*** DATA SEGMENT Section Begins ***

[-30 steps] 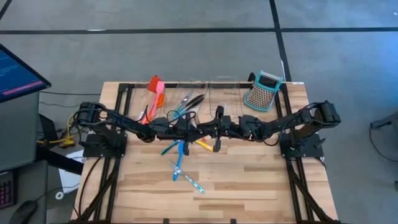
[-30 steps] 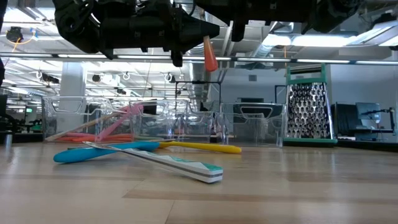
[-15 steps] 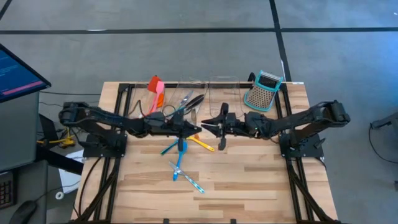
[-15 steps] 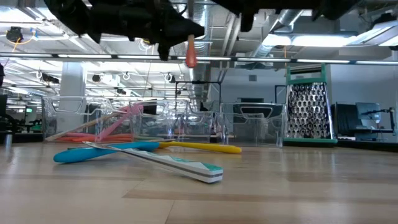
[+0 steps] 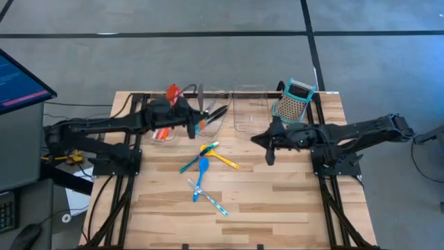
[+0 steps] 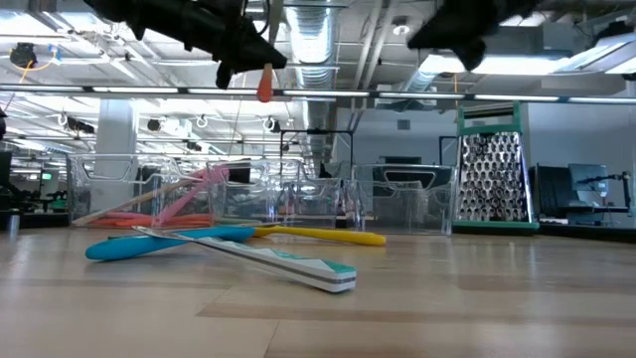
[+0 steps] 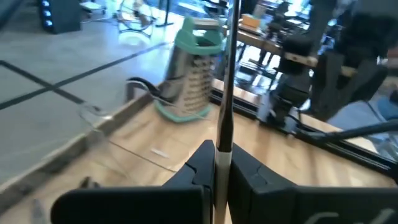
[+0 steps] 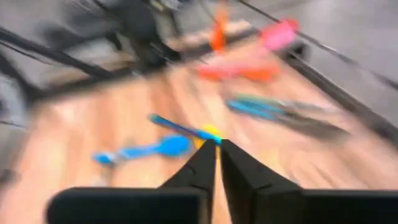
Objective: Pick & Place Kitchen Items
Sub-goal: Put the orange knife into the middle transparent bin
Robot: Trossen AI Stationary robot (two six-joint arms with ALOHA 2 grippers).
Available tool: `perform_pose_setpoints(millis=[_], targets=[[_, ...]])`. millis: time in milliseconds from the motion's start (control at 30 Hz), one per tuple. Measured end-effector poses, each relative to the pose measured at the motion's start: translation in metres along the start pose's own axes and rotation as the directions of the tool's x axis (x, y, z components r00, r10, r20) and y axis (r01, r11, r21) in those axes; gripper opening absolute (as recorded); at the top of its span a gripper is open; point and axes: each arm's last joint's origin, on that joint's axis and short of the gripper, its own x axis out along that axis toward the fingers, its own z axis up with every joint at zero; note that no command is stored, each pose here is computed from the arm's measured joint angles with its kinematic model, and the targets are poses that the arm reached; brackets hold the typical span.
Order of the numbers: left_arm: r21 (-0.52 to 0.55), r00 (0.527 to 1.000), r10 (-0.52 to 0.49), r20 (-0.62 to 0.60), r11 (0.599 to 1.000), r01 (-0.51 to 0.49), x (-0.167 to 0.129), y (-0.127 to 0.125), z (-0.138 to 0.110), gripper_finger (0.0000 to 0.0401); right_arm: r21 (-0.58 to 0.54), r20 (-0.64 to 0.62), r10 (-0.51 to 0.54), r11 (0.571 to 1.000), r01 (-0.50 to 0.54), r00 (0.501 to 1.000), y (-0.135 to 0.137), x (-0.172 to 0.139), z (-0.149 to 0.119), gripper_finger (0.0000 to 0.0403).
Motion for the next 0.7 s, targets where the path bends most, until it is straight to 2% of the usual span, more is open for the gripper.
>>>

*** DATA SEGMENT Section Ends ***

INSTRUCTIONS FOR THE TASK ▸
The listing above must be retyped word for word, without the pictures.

SOLUTION TO THIS EXERCISE ▸
[-30 steps] 
[-30 steps] 
[-15 steps] 
[-15 steps] 
[+0 steps] 
[+0 steps] 
[+0 steps] 
[+0 steps] 
Objective: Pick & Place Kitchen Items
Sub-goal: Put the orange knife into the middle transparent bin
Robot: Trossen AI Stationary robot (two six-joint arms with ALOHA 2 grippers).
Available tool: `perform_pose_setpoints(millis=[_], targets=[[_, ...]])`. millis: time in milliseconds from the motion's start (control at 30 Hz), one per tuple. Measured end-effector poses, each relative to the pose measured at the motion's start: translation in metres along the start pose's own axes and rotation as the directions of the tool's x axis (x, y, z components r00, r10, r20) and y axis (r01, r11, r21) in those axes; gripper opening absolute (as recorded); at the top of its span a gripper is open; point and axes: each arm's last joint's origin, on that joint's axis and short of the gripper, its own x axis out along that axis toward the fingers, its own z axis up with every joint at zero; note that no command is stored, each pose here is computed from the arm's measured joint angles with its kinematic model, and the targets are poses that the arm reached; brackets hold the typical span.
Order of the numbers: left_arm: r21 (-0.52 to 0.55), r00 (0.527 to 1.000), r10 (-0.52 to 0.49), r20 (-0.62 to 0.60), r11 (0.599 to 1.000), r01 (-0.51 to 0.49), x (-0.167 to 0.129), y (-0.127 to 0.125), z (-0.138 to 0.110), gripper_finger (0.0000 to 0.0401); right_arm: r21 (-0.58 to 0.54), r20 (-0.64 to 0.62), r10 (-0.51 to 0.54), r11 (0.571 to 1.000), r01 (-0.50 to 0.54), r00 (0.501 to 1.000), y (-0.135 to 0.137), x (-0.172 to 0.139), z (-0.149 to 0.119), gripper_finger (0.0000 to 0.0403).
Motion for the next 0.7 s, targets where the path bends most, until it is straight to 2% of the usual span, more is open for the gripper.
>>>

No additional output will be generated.